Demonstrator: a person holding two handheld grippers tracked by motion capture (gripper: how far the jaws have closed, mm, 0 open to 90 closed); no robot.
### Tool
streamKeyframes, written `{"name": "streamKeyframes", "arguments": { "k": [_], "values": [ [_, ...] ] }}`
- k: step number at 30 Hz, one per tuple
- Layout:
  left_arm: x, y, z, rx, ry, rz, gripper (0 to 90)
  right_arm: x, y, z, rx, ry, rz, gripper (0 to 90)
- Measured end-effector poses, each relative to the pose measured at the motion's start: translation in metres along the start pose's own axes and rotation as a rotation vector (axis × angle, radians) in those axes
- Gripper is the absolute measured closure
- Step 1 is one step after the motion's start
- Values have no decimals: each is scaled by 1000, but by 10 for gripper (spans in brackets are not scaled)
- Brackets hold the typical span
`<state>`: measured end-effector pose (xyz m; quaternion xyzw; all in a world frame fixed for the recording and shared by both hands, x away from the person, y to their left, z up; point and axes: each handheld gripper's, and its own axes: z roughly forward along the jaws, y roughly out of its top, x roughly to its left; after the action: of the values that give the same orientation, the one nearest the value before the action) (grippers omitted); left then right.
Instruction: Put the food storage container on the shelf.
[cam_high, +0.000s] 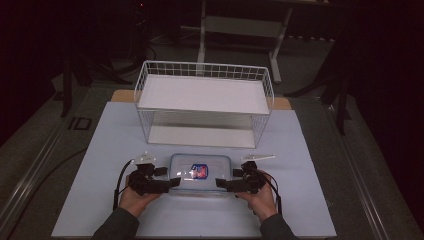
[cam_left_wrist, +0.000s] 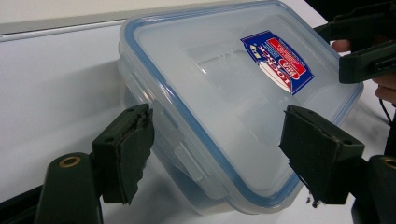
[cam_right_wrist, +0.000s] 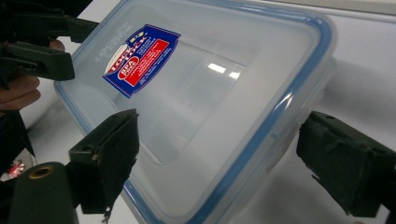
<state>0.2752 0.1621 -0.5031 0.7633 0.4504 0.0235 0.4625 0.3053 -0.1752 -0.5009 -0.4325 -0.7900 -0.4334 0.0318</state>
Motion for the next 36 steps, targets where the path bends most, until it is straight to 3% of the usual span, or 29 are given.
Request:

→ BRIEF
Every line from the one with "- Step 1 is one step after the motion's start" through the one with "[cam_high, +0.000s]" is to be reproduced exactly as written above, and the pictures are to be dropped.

→ RESULT
- Step 1 is one step after the motion's start
- Values have no decimals: each is scaled by 1000, but by 10 for gripper (spans in brackets are not scaled)
- Brackets hold the typical span
`<state>`: measured end-effector pose (xyz m; quaternion xyzw; all in a world frame fixed for the recording and shared by both hands, x away from the person, y to their left, z up; point and axes: each handheld gripper's, and its own axes: z roughly forward along the jaws, y roughly out of its top, x roughly to its left; after the action: of the values that give the same orientation, the one nearest the value before the action) (grippers omitted); left then right.
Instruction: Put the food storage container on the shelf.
[cam_high, +0.000s] 

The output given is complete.